For a while, the Kurdish-led Syrian democrats of Syria described the attack as “one of the most deadly.”
The ISIL (ISIS) group killed five Kurdish fighter jets in an attack at Deir Az Zor in eastern Syria, the group’s news outlets report highlighting concerns about its revival.
Farhad Shami, a spokesman for the Syrian Kurdish-led Syrian Democratic Forces (SDF), confirmed to Reuters on Monday that five members had been killed in the attack.
Deir Az Zor City was captured by ISIL in 2014, but the Syrian army regenerated it in 2017.
The ISIL group once controlled the vast Swas in Syria and Iraq. Including Aleppo, including Raqqa and Iraq, about 160 km (100 miles) east of Mosul – imposing more hard-line control than millions of people.
Former ISIL leader Abu Bakr al-Baghdadi had declared caliphate in both countries as the group collapsed before being killed in a 2014 US Special Forces attack in northwestern Syria.
At its peak, the group ruled a region half the size of Britain and is notorious for its atrocities.
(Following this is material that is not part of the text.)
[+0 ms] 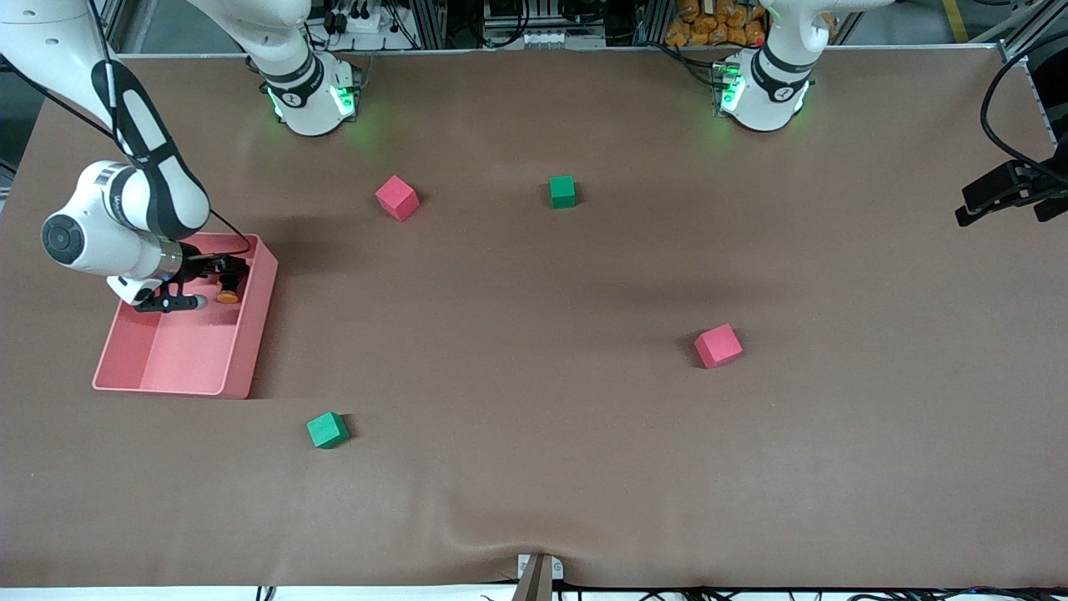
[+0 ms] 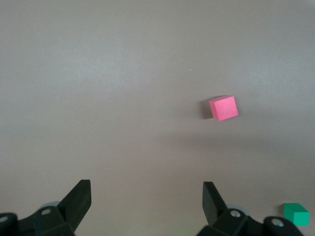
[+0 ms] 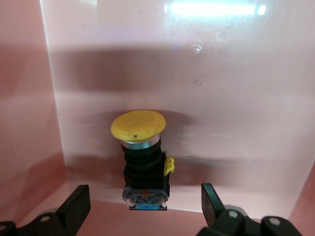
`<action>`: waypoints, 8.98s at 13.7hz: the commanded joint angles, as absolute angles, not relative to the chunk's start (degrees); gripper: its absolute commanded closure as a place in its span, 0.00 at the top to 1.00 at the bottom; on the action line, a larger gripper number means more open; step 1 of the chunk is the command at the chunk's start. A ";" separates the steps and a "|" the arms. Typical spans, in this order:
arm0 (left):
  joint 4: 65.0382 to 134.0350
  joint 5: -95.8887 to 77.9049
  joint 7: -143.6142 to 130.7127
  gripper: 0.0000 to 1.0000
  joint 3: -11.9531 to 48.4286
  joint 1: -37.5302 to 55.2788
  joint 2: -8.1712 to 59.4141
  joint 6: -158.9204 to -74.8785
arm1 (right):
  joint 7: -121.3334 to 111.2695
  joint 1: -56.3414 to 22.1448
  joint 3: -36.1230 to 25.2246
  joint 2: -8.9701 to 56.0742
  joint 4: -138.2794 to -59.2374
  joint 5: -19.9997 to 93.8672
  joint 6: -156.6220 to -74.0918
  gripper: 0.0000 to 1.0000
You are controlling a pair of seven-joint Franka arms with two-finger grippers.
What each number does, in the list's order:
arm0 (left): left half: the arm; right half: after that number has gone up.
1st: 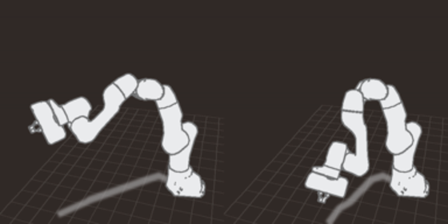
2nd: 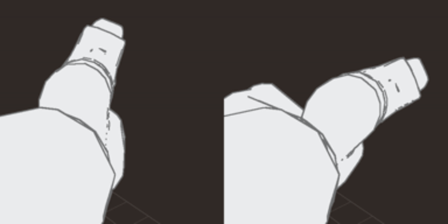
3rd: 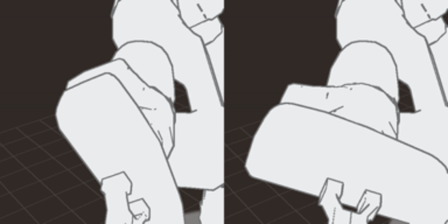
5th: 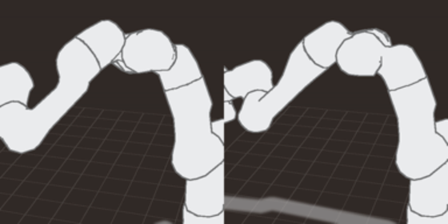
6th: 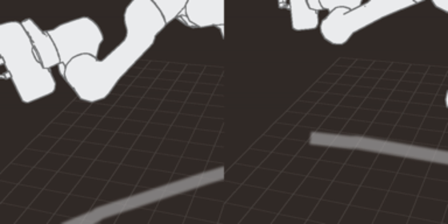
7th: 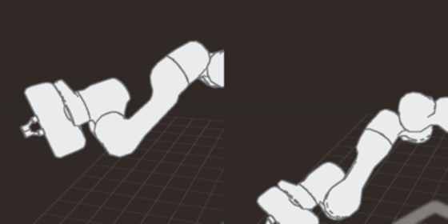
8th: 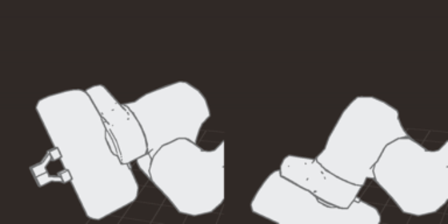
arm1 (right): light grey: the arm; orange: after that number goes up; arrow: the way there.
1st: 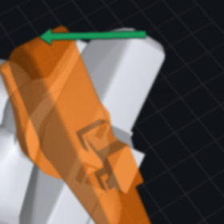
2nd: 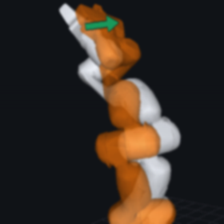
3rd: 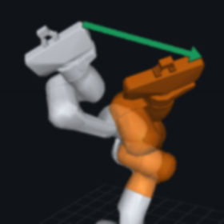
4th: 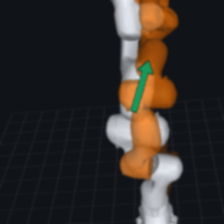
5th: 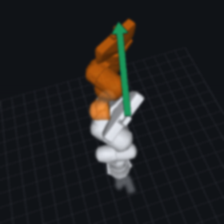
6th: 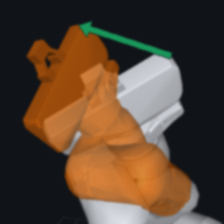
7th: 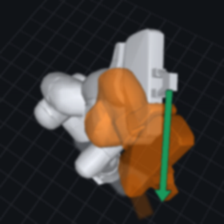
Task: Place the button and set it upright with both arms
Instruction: 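Close the right gripper on the button's black body, then lift the button out of the tray with the right gripper, then carry the button to mid-table and set it down with the right gripper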
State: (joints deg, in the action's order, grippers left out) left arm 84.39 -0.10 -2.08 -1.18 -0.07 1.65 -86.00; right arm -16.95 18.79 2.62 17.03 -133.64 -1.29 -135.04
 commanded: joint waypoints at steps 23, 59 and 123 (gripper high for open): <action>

It beheaded civilians, captured 1,700 Iraqi soldiers in a short time, and enslaved and raped thousands of women from the Yazidi community, one of Iraq’s oldest religious minorities.
A coalition of over 80 countries led by the United States was formed in September 2014 to compete with the group. The alliance continues to carry out raids on ISIL hideouts in Syria and Iraq.
The war with the group officially ended in March 2019. In March 2019, a U.S.-backed, Kurdish-led SDF fighter jet captured the East Syrian town of Baghus.
The group was defeated in Iraq in July 2017, when the Iraqi forces recaptured Mosul. Three months later, ISIL was hit hard when the SDF reclaimed Raqqa, the group’s de facto capital, the northern Syrian city of Raqqa.
ISIL has recently been trying to stage a comeback, continuing to recruit members and claim responsibility for deadly attacks around the world.